Set down, without alteration, the lines from the one that contains "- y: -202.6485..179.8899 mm" through the final line of the material below.

◆ ◆ ◆ ◆ ◆ ◆ ◆

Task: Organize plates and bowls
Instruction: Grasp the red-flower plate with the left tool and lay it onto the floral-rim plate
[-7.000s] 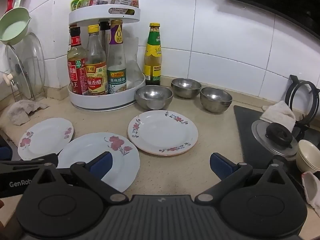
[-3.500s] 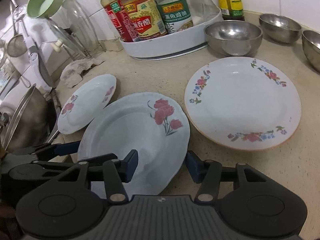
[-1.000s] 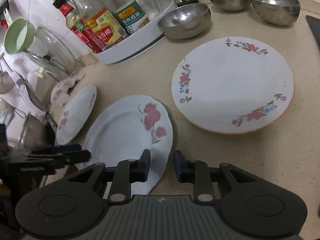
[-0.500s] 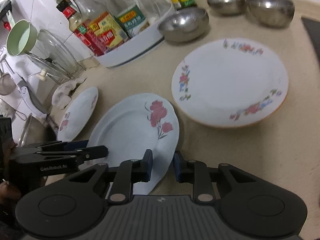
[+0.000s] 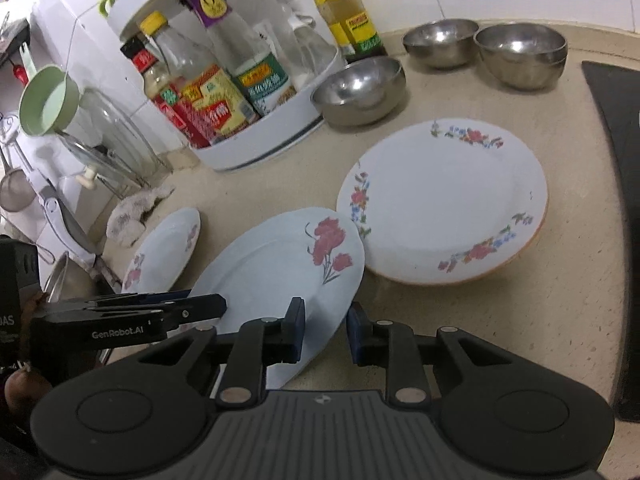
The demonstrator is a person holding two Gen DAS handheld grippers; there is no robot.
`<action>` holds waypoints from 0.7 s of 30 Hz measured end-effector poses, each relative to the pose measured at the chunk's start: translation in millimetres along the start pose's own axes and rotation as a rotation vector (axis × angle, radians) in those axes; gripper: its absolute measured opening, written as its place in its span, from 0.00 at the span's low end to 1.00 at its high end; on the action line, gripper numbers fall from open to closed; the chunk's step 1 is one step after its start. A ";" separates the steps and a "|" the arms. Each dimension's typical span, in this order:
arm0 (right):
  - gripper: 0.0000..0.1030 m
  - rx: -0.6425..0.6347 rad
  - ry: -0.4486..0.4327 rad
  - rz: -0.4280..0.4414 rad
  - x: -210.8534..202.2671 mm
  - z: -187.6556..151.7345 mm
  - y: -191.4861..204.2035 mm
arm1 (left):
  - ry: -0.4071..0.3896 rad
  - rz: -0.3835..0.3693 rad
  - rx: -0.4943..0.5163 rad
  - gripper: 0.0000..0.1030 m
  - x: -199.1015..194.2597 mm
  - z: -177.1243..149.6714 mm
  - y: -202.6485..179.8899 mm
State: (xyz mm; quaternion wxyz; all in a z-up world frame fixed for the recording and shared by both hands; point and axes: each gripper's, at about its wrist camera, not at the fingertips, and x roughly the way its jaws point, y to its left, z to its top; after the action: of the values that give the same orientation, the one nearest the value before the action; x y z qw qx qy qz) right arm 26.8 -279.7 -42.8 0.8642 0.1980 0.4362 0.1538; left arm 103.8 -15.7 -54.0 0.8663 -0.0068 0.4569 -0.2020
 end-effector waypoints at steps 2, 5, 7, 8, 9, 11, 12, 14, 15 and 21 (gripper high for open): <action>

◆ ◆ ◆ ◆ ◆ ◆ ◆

**Result for this exercise:**
  - y: -202.6485..179.8899 mm
State: (xyz mm; quaternion wxyz; all in a z-up world frame fixed for the recording and shared by both hands; point and axes: each gripper's, at about its wrist camera, not at the fingertips, and x roughly the way its jaws point, y to its left, z to its top; after the action: of the values that give the same orientation, the one nearest the value before the action; x y z qw qx qy qz) right arm 26.8 -279.7 -42.8 0.8642 0.1980 0.4362 0.1538; left arm 103.8 -15.7 -54.0 0.8663 -0.0068 0.4569 -0.2020
 end-effector waypoints at steps 2, 5, 7, 8, 9, 11, 12, 14, 15 and 21 (gripper high for open): <action>

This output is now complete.